Inflammation is a leading factor in the development of many chronic illnesses. In this workshop, you will learn which foods trigger inflammation, and which foods inhibit it.

Anti-Inflammatory Diet # 1: Getting Started
Use these hints to help create a healthy kitchen based on a wide variety of anti-inflammatory foods!


1.

Remember: Fresh is best and buy organic whenever possible! Take advantage of local produce stands or farmer's markets as good sources of naturally grown, seasonal and regional foods. Shop around the block. Typically the perimeter of a grocery store has the freshest foods – produce, meats and cheese, etc. Try to focus most of your shopping on this area for the healthiest, whole foods.
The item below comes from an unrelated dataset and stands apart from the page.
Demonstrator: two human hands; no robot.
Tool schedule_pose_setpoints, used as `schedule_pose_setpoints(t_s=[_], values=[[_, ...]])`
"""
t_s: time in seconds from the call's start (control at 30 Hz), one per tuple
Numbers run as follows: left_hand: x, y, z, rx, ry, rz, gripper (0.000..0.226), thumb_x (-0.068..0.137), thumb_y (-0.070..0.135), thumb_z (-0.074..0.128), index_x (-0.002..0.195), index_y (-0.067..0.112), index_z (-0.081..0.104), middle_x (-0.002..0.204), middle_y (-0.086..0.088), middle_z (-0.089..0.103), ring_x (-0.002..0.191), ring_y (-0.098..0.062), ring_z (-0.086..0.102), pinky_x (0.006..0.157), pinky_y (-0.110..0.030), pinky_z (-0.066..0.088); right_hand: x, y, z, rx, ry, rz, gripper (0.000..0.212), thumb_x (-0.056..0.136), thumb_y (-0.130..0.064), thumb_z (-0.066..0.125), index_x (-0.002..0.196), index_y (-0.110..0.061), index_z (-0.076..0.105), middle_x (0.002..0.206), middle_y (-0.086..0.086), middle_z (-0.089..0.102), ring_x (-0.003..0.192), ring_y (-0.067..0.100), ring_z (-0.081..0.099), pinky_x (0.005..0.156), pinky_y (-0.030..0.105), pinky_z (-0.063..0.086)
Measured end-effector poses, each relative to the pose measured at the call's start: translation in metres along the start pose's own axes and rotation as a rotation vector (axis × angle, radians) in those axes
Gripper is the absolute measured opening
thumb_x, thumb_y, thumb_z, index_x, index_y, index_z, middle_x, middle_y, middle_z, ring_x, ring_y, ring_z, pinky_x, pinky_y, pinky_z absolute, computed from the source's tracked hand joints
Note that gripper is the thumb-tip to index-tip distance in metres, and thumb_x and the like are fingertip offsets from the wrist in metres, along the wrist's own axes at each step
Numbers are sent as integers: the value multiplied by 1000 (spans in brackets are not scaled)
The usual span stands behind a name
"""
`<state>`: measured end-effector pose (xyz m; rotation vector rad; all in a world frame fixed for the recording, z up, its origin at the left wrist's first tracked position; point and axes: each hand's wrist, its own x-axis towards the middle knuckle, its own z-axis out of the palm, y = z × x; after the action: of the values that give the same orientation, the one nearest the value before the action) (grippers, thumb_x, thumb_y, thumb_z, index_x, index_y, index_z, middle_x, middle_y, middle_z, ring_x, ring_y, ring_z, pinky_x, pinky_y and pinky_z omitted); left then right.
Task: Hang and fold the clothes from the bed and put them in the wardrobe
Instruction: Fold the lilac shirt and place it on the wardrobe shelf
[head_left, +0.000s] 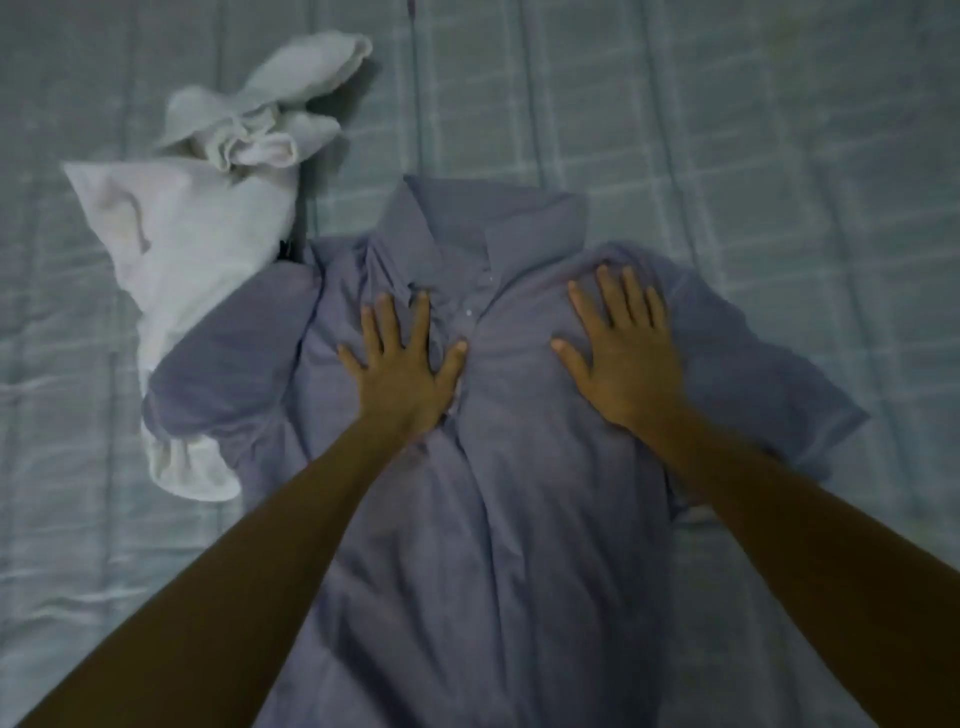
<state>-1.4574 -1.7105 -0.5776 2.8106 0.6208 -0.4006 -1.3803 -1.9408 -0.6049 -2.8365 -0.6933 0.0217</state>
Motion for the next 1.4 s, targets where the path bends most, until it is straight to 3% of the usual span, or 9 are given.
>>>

Keep a shopping list on hand so you can add anything that you think of, or notice that you have used up. Make preparing and eating meals a group effort; a way to enjoy and communicate with family and friends. Use the recipes we featured today. Invest in good food storage containers to keep items fresh. Use the refrigerator for storage: Whole wheat flours, whole grains, nuts, and seeds can be stored in the freezer to keep them as fresh as possible. Consider buying a coffee grinder to be used solely for grinding whole flaxseeds. Make sure your cutting boards are free of defects that can harbor germs and bacteria. If the surfaces are very porous or hard to clean you may want to invest in new ones.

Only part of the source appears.